_REQUIRED ACTION_: In the entries below, find every line with "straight" and copy it.

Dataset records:
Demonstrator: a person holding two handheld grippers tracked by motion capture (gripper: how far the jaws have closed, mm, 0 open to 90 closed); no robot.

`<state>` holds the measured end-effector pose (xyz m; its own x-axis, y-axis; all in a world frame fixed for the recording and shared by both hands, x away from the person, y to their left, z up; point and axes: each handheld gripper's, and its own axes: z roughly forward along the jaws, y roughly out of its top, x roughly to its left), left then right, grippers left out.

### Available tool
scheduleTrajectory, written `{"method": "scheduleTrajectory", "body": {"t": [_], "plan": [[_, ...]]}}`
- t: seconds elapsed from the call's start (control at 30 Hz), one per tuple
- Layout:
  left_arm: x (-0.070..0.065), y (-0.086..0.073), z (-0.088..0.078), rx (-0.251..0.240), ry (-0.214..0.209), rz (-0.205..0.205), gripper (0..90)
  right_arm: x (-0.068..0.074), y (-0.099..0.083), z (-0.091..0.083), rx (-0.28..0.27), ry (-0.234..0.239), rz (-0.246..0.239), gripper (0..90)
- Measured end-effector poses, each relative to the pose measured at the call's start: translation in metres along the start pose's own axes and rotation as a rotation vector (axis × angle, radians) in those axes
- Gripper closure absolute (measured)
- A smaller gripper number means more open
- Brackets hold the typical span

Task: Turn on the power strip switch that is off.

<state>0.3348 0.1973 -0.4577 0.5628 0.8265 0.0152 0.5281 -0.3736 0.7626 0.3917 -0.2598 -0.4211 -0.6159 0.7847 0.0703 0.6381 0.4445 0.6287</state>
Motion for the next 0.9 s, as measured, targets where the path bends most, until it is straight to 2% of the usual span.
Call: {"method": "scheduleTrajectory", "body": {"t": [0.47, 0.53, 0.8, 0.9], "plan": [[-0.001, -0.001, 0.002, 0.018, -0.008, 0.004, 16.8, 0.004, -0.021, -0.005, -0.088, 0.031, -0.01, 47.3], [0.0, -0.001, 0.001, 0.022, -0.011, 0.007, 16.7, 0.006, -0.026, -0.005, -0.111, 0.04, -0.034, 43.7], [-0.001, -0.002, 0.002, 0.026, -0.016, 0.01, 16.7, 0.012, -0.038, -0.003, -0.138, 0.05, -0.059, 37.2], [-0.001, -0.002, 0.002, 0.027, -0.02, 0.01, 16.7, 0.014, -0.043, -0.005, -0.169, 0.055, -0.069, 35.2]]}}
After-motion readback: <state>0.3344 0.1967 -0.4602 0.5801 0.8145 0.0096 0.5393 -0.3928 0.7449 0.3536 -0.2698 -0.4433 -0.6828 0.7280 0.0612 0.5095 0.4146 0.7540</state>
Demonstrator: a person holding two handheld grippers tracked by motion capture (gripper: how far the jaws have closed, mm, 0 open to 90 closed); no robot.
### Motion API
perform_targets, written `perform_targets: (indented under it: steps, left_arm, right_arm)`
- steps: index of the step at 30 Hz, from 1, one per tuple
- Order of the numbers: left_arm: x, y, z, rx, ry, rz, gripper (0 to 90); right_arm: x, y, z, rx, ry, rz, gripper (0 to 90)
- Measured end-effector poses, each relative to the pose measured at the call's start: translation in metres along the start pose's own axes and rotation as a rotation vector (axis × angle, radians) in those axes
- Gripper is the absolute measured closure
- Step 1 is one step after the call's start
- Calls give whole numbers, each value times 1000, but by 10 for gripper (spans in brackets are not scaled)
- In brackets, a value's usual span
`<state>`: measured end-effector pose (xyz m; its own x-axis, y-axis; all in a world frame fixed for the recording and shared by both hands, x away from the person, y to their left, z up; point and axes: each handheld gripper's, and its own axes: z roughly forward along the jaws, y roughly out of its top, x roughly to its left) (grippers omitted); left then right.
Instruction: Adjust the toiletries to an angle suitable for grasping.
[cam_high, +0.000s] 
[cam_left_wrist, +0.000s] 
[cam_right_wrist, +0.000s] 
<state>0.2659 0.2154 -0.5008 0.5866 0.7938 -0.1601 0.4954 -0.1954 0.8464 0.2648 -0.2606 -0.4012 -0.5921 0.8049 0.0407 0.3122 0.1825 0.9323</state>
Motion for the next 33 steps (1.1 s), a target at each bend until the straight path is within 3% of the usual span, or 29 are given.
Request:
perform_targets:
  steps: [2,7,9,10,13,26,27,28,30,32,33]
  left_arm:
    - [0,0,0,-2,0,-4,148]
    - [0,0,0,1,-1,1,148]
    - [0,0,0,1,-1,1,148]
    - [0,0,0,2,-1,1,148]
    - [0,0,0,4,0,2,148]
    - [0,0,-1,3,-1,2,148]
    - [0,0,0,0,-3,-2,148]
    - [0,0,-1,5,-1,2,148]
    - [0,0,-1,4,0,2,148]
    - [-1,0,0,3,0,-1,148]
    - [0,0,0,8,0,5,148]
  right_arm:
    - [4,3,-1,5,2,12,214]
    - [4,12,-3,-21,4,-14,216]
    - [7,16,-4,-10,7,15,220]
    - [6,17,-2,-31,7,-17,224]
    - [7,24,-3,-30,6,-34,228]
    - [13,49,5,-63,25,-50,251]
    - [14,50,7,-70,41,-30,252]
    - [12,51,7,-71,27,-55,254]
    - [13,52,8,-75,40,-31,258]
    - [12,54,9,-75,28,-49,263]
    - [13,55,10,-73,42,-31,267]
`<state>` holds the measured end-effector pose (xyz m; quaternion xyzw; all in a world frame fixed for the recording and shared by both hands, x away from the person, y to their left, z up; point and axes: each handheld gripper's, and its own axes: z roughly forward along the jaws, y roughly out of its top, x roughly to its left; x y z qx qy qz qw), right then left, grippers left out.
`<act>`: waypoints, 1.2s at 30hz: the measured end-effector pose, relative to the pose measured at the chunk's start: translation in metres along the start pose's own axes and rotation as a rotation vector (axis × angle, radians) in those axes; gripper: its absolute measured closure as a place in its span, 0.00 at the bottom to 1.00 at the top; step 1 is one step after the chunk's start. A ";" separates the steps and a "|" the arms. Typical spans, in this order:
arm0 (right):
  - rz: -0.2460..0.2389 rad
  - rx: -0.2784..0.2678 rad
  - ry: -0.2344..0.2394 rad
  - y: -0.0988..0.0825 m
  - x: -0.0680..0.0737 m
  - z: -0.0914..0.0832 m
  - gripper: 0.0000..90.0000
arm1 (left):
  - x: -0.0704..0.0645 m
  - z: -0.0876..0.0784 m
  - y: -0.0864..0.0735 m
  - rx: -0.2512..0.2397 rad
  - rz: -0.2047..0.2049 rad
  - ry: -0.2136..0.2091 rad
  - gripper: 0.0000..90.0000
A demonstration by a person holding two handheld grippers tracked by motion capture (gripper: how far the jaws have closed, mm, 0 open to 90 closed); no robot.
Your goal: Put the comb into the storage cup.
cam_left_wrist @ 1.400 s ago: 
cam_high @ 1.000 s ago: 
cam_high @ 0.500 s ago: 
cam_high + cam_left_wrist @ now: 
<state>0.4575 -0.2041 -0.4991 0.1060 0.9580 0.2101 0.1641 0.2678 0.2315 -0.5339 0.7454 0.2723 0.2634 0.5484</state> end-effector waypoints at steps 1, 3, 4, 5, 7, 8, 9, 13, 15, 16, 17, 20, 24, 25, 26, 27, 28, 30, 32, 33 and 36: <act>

_RESULT FOR THIS TASK_:
Motion for the next 0.9 s, as measured, targets where the path bends most, until it is straight to 2% of the usual span.
Motion for the next 33 steps (1.1 s), a target at each bend until the straight path is within 3% of the usual span, or 29 are given.

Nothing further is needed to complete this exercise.